Tom, cliologue, c'est-à-dire à la fois historien et statisticien, n'arrive pas à comprendre pourquoi le village d'Eifelheim, dépeuplé par la Peste noire en 1348-1349, n'a jamais été repeuplé par la suite. Son agitation dérangeant Sharon, sa compagne physicienne en plein travail intellectuel, il va chercher refuge, et accessoirement des documents qui l'aideraient dans ses recherches, à la bibliothèque universitaire. Et il s'avère que l'une des bibliothécaires, Judy Cao, va s'enthousiasmer pour ses recherches. Elle commence par l'informer qu'au départ le village s'appelait Oberhochwald...

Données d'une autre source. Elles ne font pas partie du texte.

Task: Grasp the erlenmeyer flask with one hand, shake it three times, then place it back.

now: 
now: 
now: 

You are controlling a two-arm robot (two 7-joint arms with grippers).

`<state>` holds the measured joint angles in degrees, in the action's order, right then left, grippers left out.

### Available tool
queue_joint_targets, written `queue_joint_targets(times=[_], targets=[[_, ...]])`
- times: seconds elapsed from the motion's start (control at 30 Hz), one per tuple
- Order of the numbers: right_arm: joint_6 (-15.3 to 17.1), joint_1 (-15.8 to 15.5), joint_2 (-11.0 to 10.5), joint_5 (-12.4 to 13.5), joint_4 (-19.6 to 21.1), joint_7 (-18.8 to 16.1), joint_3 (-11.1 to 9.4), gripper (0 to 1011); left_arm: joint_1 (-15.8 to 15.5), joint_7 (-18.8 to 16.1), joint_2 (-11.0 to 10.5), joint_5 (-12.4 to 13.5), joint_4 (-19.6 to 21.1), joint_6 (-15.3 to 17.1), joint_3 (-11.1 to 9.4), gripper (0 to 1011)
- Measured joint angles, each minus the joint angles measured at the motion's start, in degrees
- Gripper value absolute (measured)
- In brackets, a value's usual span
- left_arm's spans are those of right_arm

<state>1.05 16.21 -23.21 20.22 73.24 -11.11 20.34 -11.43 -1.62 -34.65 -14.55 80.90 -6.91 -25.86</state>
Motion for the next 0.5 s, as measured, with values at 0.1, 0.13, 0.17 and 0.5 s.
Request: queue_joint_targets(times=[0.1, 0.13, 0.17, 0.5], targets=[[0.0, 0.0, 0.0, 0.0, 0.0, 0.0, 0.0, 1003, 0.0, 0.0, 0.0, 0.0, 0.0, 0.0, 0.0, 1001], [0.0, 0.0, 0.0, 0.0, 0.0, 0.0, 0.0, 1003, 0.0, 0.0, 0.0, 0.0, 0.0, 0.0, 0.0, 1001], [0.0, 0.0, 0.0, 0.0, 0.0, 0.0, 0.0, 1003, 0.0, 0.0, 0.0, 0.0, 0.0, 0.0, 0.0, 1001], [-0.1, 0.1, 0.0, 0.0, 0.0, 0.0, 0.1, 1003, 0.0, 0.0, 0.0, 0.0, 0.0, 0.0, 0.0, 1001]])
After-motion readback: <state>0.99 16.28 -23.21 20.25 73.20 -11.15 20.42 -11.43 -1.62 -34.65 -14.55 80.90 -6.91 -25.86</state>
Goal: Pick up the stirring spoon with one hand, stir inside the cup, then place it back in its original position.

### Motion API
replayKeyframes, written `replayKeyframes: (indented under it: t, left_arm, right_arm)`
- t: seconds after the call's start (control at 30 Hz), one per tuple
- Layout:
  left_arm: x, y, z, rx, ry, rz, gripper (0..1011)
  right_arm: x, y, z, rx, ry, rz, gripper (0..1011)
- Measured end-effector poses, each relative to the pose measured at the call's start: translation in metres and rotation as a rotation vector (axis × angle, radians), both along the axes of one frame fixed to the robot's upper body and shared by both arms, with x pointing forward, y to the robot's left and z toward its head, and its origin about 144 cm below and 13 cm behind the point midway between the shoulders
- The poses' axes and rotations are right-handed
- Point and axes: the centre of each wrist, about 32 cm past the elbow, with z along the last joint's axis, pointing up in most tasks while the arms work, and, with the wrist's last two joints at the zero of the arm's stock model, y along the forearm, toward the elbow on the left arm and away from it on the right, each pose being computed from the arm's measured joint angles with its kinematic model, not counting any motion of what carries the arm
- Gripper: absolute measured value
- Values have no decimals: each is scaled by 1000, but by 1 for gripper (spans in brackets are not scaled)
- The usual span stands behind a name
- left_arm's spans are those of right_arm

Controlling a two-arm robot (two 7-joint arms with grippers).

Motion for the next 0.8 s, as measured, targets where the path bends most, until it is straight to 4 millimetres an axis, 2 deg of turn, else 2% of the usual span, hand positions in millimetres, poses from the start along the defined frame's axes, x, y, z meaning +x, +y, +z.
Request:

Où, un beau matin d'été 1348, le pasteur Dietrich se réveille avec une prémonition d'orage, alors que le ciel est parfaitement pur. Puis le calme est fracassé par un bruit énorme, et il va voir dans la forêt ce qui l'a causé. Il y trouve, parmi des arbres brisés, des êtres étranges et étrangers, dont certains semblent blessés, et avec lesquels il n'est pas facile de communiquer au premier abord.
C'est l'histoire de ces relations, en parallèle de celle des recherches de Tom (et de Sharon) que raconte le roman.
Préfacé par Gérard Klein, complété d'annexes donnant des limites précises à l'histoire et à la science par rapport à la fiction, ce roman est solidement étayé dans toutes ses parties et fort intéressant. D'abord, malgré l'atmosphère moyennâgeuse, très bien rendue d'ailleurs, qui en occupe une grande partie, il s'agit incontestablement de SF, et on ne peut même pas parler d'uchronie, contrairement à ce qui se passe avec Le livre de Cendres, de Mary Gentle, par exemple.
Ensuite, la qualité même de l'écriture (malgré cette citation de Shakespeare, inutile et anachronique, à la page 351), qui rend très vivante, très présente, cette société disparue à la fois religieuse (au sens notamment où chaque jour est une fête de saint) et très rationnelle.
Enfin, les personnages sont cohérents et touchants, tant les "modernes" que les "anciens" (avec le merveilleux pasteur Dietrich ou son agaçant Joachim) ou les autres.
En somme, un bon roman original, dépaysant, dont tout amateur de SF devrait être curieux.